Let’s take a look at some heat maps of his Swing% to figure out exactly what changed for Didi between 2013 and 2014.
There’s a lot less red in the upper-left quadrant of 2014’s heat map, which shows that he grew more passive on pitches in the middle of the zone and also up and away. Overall, this doesn’t seem like a change in approach that would behoove Didi. Most hitters generate a lot of power on these types of pitches, and Gregorius is no exception. For his career, he holds a .487 slugging percentage on pitches within the 4×4 square in the upper-left of the strike zone, compared to a .387 SLG outside of it. Every time he lays off one of these pitches, he forgoes an opportunity to drive a hittable pitch, like he did with this homer off of Kevin Quackenbush last August.
You’ll also notice that he became a little more swing-happy on pitches well below the zone. This shift was especially stark for pitches more than three inches below the rule book strike zone — or equivalently, less than 15 inches off the ground. His swing rate on these very-low pitches jumped from 30% (85 of 280) to 37% (88 of 236). This is obviously not a positive sign, as good things rarely come from swinging at pitches that far out of the zone. For his career, Didi has swung at 177 of these pitches, and missed 86 of them — nearly half. Only nine of those swings resulted in hits. Here’s a look at the most frequent outcome: The swinging strike.
Making contact on these pitches is often even less productive…
It’s not easy to pinpoint what caused Didi’s plate discipline to take a dive like it did last season, especially since there aren’t any obvious changes in the way pitchers went after him. For the locations in question, opposing pitchers didn’t seem to alter their plan of attack.
So this doesn’t really look like its an instance of pitchers capitalizing on weaknesses in Didi’s swing. Instead, it appears to be a Didi problem: For whatever reason, he just started making bad decisions at the plate last year. Whatever the cause, these changes don’t bode particularly well for Gregorius’s future. Changes in Correct% correlate with changes in both strikeout and walk rates, so its probably no coincidence that both trended in the wrong direction for Gregorius last year. Plus, his new-found passivity on balls in the zone has the potential to really hamstring his ability to drive pitches. Although he did a decent job of hitting for power last year, belting 6 homers in what amounted to one third of a season, it would be foolhardy to put too much stock in that total. A hitter’s power numbers can be pretty fluky in small samples, and given his 2014 approach, it’s hard to envision him keeping up that pace going forward.
Letting certain pitches go by — even if they’re strikes — isn’t always a terrible idea, but offering at pitches that are practically in the dirt sure is. Hardly anything good ever comes from trying to hit these pitches, as they almost always result in either swings-and-misses or weak grounders. If he’s unable to lay off pitches well below the knees, Didi’s batting average will likely suffer, especially if opposing pitchers start exploiting this weakness.

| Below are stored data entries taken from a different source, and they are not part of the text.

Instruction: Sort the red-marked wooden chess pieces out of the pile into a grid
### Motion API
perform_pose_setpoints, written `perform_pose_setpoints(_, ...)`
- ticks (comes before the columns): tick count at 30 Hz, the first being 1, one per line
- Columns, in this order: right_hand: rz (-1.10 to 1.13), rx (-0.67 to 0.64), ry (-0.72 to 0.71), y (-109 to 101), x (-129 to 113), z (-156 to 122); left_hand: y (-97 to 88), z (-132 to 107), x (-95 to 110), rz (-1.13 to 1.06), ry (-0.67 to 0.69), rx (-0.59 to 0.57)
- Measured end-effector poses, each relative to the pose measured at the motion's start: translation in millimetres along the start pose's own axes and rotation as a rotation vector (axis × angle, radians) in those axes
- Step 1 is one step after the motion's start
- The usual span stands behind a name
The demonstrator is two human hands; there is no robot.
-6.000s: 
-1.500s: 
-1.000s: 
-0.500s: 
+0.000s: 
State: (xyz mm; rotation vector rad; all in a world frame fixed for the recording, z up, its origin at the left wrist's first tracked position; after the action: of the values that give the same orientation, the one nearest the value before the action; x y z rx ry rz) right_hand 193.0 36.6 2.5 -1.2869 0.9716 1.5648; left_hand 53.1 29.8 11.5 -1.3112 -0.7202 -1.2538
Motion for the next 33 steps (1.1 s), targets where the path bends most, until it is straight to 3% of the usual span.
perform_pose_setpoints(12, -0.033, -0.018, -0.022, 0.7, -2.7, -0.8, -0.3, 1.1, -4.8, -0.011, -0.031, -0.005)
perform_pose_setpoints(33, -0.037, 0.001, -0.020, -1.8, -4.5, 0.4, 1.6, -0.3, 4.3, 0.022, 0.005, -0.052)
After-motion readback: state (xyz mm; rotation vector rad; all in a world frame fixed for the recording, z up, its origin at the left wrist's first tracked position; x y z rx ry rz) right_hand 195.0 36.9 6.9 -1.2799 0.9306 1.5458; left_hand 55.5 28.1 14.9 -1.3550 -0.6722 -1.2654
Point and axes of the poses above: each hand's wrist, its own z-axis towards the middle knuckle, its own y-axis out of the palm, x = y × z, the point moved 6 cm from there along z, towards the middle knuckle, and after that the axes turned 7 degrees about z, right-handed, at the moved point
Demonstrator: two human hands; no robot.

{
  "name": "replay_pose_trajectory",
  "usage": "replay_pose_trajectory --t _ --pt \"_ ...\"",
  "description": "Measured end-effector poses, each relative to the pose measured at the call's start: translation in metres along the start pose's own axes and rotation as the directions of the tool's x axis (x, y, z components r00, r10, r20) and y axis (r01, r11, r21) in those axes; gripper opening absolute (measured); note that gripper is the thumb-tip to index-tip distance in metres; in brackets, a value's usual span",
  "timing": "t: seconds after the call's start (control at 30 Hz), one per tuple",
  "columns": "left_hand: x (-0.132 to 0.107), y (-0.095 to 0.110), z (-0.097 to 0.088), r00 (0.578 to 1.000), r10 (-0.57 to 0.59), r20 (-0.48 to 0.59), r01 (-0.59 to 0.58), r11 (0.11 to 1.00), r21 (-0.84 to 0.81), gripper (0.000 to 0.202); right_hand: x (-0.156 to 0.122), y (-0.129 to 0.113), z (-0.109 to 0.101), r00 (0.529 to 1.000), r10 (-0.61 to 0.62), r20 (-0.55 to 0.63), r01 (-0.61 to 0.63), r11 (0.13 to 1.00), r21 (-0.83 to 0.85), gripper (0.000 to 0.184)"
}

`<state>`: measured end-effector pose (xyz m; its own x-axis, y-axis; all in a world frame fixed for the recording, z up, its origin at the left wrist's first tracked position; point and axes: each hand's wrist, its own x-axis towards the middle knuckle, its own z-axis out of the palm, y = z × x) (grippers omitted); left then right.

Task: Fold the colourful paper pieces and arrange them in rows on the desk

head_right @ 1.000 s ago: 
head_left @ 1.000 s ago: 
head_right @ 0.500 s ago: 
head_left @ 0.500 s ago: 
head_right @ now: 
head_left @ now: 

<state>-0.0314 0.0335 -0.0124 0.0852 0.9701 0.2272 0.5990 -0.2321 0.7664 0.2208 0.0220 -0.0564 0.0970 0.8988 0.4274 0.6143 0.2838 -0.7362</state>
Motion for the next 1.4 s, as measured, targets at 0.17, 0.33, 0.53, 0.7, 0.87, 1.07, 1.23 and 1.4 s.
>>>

Unless he makes some adjustments — or un-learns some of his bad habits — it’s hard to envision Gregorius being much more than an all-glove shortstop. He’s an excellent defender by all accounts, so he could still be of value even if he can only muster something like a .240/.300/.350 line. But whether or not he’s good player or merely an acceptable one will come down to his hitting, and ultimately his plate discipline. Who knows if Didi’s 2014 will prove to be a canary in the coal mine or just some weird fluke, but I know I’ll be closely monitoring his swing rates come April. Hopefully they’re due for some serious positive regression.